Creative Writing Masterclass – Poetry
Develop and design a short collection of poems with a view to submit to print or an online magazine. Engage with weekly workshops as you elaborate your style and voice, alongside focusing on emerging voices and subject matter.
The Writer’s Workshop: Studying Manuscripts
Gain a practical and theoretical introduction to modern literary manuscripts and textual scholarships. You’ll be given the unique opportunity of drawing on the resources of the extensive range of material held at the University’s Special Collections, including drafts, letters and notebooks.
Creative Writing Masterclass: Prose
Deepen your understanding of narrative techniques and sharpen your ability to write prose. You’ll use a range of short stories, narrative non-fiction and novel extracts as a springboard, advancing your knowledge on matters such as structure, characterisation, dialogue and quality.

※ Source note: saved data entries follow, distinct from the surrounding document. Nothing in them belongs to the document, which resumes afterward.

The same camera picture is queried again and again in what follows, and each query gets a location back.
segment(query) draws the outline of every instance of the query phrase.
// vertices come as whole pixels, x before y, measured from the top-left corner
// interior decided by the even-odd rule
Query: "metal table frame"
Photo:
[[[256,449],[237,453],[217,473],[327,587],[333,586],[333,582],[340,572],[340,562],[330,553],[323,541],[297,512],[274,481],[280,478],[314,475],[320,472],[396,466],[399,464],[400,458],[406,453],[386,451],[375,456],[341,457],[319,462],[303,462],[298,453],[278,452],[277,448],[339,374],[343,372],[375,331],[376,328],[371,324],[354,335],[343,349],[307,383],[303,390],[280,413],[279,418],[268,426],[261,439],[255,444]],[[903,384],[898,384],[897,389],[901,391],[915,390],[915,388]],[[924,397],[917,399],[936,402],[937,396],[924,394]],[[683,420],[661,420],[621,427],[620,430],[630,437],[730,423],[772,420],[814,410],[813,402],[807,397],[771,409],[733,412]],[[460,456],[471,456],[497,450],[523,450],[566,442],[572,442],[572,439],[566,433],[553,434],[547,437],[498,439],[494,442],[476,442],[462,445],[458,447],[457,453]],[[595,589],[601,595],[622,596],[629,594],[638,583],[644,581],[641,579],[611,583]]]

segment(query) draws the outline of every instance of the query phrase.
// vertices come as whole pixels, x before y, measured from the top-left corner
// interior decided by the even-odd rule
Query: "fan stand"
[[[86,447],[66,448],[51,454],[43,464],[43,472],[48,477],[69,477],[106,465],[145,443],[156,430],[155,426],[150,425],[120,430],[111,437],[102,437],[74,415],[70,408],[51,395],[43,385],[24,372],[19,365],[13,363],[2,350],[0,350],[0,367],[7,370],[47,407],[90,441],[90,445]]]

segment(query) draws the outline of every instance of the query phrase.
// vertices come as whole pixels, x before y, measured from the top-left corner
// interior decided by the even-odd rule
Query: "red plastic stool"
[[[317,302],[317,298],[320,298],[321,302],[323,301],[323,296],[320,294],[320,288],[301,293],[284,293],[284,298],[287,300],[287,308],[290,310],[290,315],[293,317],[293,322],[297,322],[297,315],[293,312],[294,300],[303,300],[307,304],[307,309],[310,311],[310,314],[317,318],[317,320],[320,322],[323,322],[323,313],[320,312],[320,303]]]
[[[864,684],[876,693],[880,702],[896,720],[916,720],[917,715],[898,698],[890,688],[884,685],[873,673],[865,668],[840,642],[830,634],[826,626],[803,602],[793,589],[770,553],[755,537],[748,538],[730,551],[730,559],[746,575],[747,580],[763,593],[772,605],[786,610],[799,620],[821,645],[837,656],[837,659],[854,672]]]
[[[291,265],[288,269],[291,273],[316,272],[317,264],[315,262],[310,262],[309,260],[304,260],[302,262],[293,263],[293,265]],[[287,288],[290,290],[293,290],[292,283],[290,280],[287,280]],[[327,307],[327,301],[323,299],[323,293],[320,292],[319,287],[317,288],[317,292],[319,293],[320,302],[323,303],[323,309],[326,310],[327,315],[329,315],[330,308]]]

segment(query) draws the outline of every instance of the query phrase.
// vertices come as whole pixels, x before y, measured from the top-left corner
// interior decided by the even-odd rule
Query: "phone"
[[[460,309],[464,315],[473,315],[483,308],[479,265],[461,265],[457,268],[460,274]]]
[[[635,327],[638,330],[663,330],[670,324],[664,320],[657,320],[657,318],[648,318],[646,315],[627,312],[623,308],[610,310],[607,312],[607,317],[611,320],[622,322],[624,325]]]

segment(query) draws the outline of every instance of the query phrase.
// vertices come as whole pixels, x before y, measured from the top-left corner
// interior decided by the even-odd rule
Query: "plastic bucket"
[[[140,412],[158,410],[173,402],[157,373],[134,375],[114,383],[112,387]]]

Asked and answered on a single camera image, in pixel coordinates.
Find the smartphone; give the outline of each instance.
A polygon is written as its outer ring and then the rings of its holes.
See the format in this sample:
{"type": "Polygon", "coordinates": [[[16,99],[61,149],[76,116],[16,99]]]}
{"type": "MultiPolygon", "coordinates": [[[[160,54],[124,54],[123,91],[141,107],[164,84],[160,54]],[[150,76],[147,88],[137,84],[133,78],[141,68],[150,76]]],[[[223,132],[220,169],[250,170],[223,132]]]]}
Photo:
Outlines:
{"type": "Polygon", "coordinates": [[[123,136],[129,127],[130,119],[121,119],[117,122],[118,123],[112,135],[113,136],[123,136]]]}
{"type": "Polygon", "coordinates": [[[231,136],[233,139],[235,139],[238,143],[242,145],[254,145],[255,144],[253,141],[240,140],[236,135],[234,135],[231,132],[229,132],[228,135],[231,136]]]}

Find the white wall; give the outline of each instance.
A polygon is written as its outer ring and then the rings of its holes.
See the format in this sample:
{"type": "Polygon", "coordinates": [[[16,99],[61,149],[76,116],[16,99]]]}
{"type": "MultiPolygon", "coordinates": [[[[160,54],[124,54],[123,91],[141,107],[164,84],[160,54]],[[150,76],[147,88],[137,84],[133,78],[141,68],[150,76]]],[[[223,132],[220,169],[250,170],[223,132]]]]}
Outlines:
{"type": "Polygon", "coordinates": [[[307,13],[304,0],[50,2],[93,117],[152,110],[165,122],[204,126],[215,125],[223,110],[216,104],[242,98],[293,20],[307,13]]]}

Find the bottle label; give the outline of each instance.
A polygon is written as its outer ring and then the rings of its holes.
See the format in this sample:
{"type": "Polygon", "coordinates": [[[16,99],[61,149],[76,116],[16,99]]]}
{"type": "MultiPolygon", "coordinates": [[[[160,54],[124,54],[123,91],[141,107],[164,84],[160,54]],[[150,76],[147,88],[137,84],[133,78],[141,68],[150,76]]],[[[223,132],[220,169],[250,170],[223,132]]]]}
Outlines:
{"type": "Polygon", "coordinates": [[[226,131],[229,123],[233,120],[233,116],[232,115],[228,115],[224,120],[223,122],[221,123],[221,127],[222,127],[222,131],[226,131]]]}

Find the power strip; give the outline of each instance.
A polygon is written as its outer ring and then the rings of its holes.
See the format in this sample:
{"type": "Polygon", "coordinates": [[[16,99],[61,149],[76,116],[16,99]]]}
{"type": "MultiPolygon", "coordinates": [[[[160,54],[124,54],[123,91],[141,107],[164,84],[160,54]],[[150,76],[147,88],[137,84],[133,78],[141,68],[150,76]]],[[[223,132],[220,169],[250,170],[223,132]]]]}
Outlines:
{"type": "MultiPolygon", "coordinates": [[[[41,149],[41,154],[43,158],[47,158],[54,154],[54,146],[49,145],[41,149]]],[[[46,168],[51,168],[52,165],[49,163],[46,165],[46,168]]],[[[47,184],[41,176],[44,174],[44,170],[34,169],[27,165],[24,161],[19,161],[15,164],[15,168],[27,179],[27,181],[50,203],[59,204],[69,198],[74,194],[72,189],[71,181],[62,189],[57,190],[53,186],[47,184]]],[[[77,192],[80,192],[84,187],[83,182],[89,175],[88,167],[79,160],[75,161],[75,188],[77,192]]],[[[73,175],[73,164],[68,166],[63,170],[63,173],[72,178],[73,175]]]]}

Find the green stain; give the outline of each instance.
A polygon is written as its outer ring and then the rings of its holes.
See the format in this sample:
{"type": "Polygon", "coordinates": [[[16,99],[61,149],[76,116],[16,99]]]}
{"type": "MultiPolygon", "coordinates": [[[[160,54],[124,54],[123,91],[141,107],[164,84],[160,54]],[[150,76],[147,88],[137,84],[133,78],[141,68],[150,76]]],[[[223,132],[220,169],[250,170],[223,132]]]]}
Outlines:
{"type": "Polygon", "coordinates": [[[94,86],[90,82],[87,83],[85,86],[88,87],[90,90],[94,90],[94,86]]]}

Literature and Mental Health
Discover how literature engaged with mental health in the first half of the twentieth century, a crucial turning point in psychology. You’ll consider the de-stigmatisation of mental health in the wake of World War I, the disciplines of psychiatry and psychology that emerged from it, and how literature engages with trauma, anxiety and obsession.
From Romance to Fantasy
Explore the role played by fantastical or wondrous elements in English literature from the middle ages to the present day. Focus on a range of key narrative structures (such as the quest), persistent motifs such as magical objects, and influential modes, such as the gothic.
Shakespeare on Film
Explore the ways that Shakespeare’s plays have been changed and developed in cinema, and the ways early modern drama has been interpreted and appropriated by filmmakers in the twentieth- and twenty-first centuries. You’ll learn the basics of film theory and gain an understanding of the cultural contexts which have led to these adaptations.
James Joyce
Trace the literary development of one of the most important and influential writers of the twentieth century through an intensive study of Joyce's experimental and influential novel Ulysses, and get an introduction to what is arguably the most challenging and wonderful book of the Twentieth Century, Finnegans Wake.
Literature and Healing
Explore how storytelling is central to healing practices – both in terms of the narrative medicine produces, and also in the way we articulate wellness and illness through stories. You will read medical and nursing memoirs, illness narratives, plague fiction, and texts discussing writing as therapy.
Medieval Other worlds
Learn how magic and the supernatural play an important role in medieval English literature. You’ll explore romances where questing knights arrive in uncanny fairy kingdoms or where King Arthur travels to Avalon. You’ll discover the ways authors use other worlds to explore serious themes such as desire, death, gender and political authority.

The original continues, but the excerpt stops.